Gender Trouble Week

This week I'll be sharing reviews of books that deal with the gender of our children and our parenting.

I am the mother of a six-year-old girl and as long time readers know, I keep on eye out on how girls and their toys are sexualized. As an advocate for education equity, I keep tabs on the changed that our sons and daughters are making n the classroom.

As a feminist I get told that we're post-feminist, the battle of the sexes is over and it's our boys who need a revolution.

To that I say hell no and hell yes!

Women may be the majority of workers but we still are paid only 78% to a man's dollar (even less so for women of color), tracked into low prestige and low wage careers and we still carry the burden of caregiving for our families. The feminist revolution is far from over.

The next stage will be to free our brothers from the claustrophobic gender role box. If you read media depictions of why boys are falling behind you see feminists being blamed, but also painting boys as lazy and unwilling to learn. The boy revolution will free them from the testosterone ball and chain.

The books I will review this week include:




So Sexy So Soon: The New Sexualized Childhood, and What Parents Can Do to Protect Their Kids by Diane E. Levin and Jean Kilbourne, The Trouble with Boys: A Surprising Report Card on Our Sons, Their Problems at School, and What Parents and Educators Must Do by Peg Tyre and Pink Brain, Blue Brain: how small differences grow into troublesome gaps--and what we can do about it by Lise Eliot.

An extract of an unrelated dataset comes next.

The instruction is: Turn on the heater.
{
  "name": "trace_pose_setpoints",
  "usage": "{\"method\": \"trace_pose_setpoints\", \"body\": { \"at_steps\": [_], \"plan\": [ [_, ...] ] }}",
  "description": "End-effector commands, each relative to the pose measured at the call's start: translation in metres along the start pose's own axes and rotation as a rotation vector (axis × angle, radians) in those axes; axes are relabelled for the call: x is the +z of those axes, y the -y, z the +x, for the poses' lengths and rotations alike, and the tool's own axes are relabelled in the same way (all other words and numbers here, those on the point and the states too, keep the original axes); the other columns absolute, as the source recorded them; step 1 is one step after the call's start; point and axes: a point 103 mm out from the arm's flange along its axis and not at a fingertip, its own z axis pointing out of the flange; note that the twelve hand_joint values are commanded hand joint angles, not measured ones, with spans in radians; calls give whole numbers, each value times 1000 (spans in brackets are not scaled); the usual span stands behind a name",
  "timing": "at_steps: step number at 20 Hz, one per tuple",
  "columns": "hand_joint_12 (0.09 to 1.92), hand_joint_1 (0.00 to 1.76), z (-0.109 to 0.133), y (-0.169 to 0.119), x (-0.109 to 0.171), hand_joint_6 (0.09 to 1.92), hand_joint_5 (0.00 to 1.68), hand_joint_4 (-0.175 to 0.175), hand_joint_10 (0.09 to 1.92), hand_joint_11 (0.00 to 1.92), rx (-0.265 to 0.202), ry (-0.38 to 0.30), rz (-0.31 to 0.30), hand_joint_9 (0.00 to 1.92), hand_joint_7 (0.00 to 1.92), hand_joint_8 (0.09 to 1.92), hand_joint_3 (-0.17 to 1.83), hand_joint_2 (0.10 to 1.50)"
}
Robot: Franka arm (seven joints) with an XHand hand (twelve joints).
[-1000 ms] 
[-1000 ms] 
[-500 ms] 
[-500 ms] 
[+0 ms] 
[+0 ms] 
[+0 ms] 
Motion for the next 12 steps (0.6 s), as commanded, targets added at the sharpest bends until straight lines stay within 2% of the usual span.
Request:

As an introduction to this week's reviews, I want to emphasize that while I went into the books very biased, I learned a lot from each one, especially Tyre's The Trouble with Boys. That book gave me such a brain cramp that it's taken me a year to write a review because I've been processing it and trying to figure out how to say what I want to say. Things are changing and we need to change with it.

I do believe that in some sense the battle of the sexes are over -- And I mean that as we need to stop pitting our girls and our boys against each other, especially in terms of education equity because there should be enough education to go around.